Task prompt »
Every line holding the string "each" should be copied out of the listing.

Given material »
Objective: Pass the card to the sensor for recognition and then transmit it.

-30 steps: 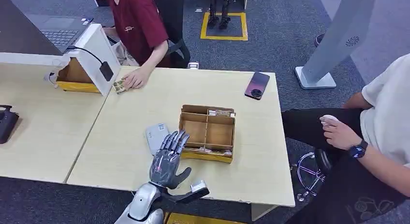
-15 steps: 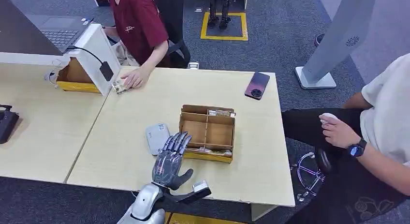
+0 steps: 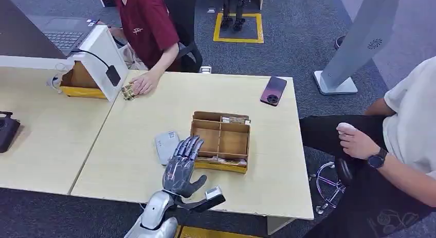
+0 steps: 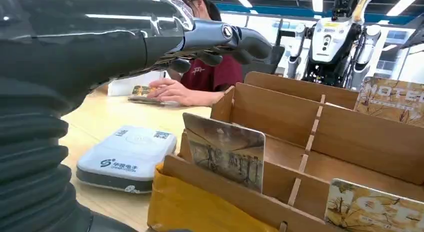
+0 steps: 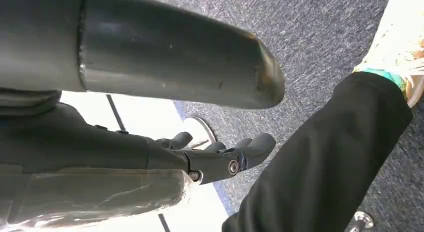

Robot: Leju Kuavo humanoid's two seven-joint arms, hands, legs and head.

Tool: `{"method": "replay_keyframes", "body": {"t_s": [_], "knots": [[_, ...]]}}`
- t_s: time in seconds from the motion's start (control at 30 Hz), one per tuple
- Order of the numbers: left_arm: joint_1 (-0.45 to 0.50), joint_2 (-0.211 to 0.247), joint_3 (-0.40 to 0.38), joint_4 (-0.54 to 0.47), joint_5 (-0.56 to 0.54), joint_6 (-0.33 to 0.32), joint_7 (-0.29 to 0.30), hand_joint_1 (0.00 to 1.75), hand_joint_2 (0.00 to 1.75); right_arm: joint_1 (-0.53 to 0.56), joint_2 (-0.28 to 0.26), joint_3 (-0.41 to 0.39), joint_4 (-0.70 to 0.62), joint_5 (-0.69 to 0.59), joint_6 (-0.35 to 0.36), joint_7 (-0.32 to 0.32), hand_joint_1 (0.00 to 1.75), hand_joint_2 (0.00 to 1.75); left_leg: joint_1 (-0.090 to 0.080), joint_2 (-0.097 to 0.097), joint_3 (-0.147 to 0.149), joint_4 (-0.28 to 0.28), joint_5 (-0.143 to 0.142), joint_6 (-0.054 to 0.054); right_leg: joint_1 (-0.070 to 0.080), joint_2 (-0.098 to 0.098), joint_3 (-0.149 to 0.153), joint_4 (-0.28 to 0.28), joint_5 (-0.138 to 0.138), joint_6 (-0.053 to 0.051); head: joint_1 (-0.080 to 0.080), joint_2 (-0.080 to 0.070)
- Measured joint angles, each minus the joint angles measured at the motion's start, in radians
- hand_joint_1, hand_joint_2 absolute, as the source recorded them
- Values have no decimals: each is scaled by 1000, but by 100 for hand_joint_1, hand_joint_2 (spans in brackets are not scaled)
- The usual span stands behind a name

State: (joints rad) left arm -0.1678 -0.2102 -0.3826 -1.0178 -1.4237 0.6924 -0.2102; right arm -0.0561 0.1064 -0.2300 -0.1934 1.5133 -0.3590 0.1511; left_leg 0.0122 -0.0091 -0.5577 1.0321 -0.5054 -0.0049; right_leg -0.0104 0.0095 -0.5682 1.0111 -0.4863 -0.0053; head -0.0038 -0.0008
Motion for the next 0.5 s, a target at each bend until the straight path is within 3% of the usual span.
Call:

Response »
- Measured joint angles, each minus the joint angles measured at the motion's start, in radians
- Values have no decimals: each is scaled by 1000, but by 100 for hand_joint_1, hand_joint_2 (spans in brackets are not scaled)
Motion for the next 0.5 s, a target at each bend until the straight path is within 3% of the usual span.

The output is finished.